How Many S Corp Can You Have?

What is an S Corporation?

An S Corporation is a corporation that elects to pass income directly to shareholders without paying federal corporate taxes. To qualify, it must be incorporated in the US, have one class of stock, and not have over 75 shareholders. S Corporations have tax and legal advantages over C Corporations and LLCs for small businesses. However, they also have strict requirements on shareholders and stock that business owners must follow to maintain S Corporation status. If the IRS finds an S Corporation non-compliant on shareholder rules, it can revoke S Corporation status and charge back taxes. Key requirements are: shareholders must be US citizens or permanent residents, no other corporations can hold shares, and only one class of stock can be issued. Overall, S Corporations can provide tax savings but require diligent adherence to all legal and tax regulations.
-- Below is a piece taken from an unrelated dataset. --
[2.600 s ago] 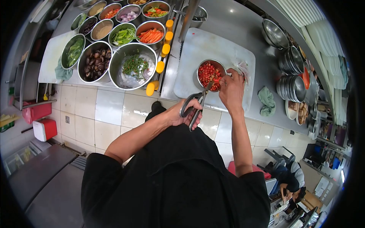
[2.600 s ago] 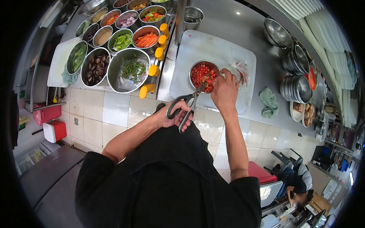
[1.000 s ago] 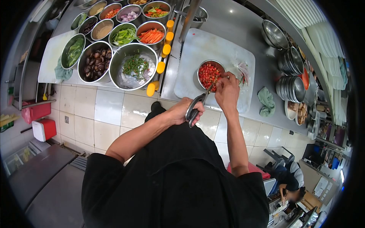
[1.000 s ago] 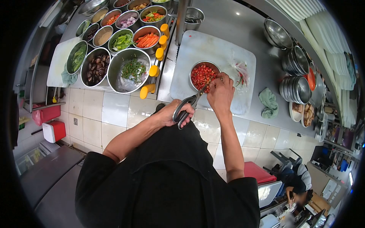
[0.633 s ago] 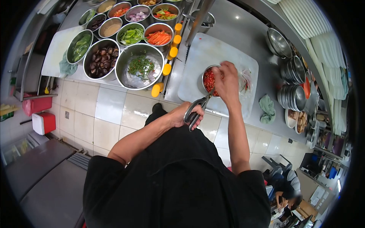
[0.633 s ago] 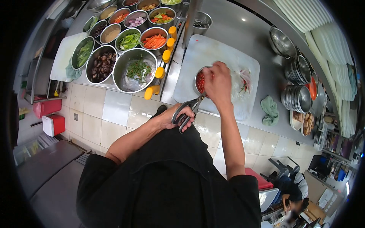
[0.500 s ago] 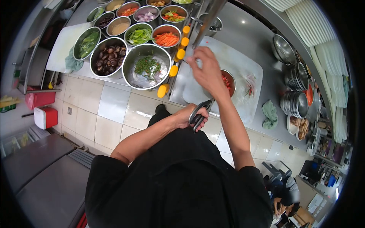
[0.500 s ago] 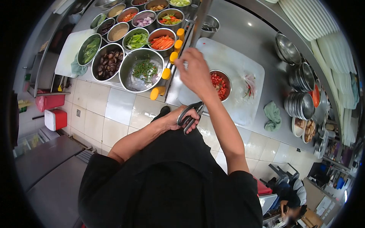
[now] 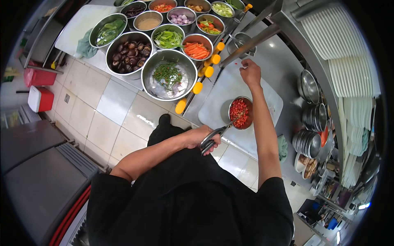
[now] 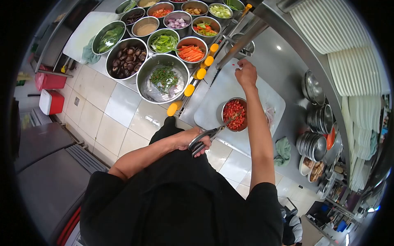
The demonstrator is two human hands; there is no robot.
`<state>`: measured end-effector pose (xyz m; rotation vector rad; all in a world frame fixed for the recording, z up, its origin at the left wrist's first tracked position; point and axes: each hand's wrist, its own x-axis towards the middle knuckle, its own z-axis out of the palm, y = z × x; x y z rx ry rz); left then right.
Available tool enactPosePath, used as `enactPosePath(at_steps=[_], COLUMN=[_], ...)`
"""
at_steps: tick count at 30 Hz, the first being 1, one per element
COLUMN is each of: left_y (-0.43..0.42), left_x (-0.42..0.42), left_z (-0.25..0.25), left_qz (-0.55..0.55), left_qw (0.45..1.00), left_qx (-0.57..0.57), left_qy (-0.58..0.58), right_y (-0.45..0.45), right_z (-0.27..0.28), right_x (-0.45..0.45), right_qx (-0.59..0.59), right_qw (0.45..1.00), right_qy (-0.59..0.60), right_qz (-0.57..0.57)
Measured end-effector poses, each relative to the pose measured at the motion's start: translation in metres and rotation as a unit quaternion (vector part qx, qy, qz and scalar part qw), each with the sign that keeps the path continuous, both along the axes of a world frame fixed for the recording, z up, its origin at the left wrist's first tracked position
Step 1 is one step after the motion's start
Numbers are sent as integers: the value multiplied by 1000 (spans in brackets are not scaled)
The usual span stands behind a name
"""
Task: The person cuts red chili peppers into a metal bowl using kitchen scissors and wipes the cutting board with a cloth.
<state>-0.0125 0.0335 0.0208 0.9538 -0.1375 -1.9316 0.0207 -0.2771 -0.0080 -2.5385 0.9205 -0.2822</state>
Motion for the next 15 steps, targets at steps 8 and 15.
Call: enactPosePath(at_steps=[8, 15], left_y=[0, -2], left_x=[-2, -4], left_z=[2, 1], left_qz=[-8, 8], left_qw=[1000, 1000], left_qx=[2, -2], left_qy=[-10, 2], right_y=[-15, -23], right_z=[-30, -34], right_x=[29, 30], right_qx=[-107, -113], right_qw=[981, 977], right_qy=[94, 126], right_qz=[133, 128])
Can You Have Two Businesses Under an S Corporation?

You can have two businesses under an S Corporation by using separate DBAs or divisions. Each business would need to track income and expenses separately. The S Corporation would file one tax return, reporting income from both businesses. Some considerations are containing liability risks if one business is riskier, and paying only one set of payroll taxes. Consulting a business lawyer or accountant can help determine the best structure.

Limit on Owners of an S Corporation

The IRS limit on the number of shareholders for an S Corporation is 75. Shareholders must be US citizens or permanent residents, and no other corporations can hold shares. Husbands and wives are counted as one shareholder. Overall, S Corporations can provide tax savings but require diligent adherence to all legal and tax regulations.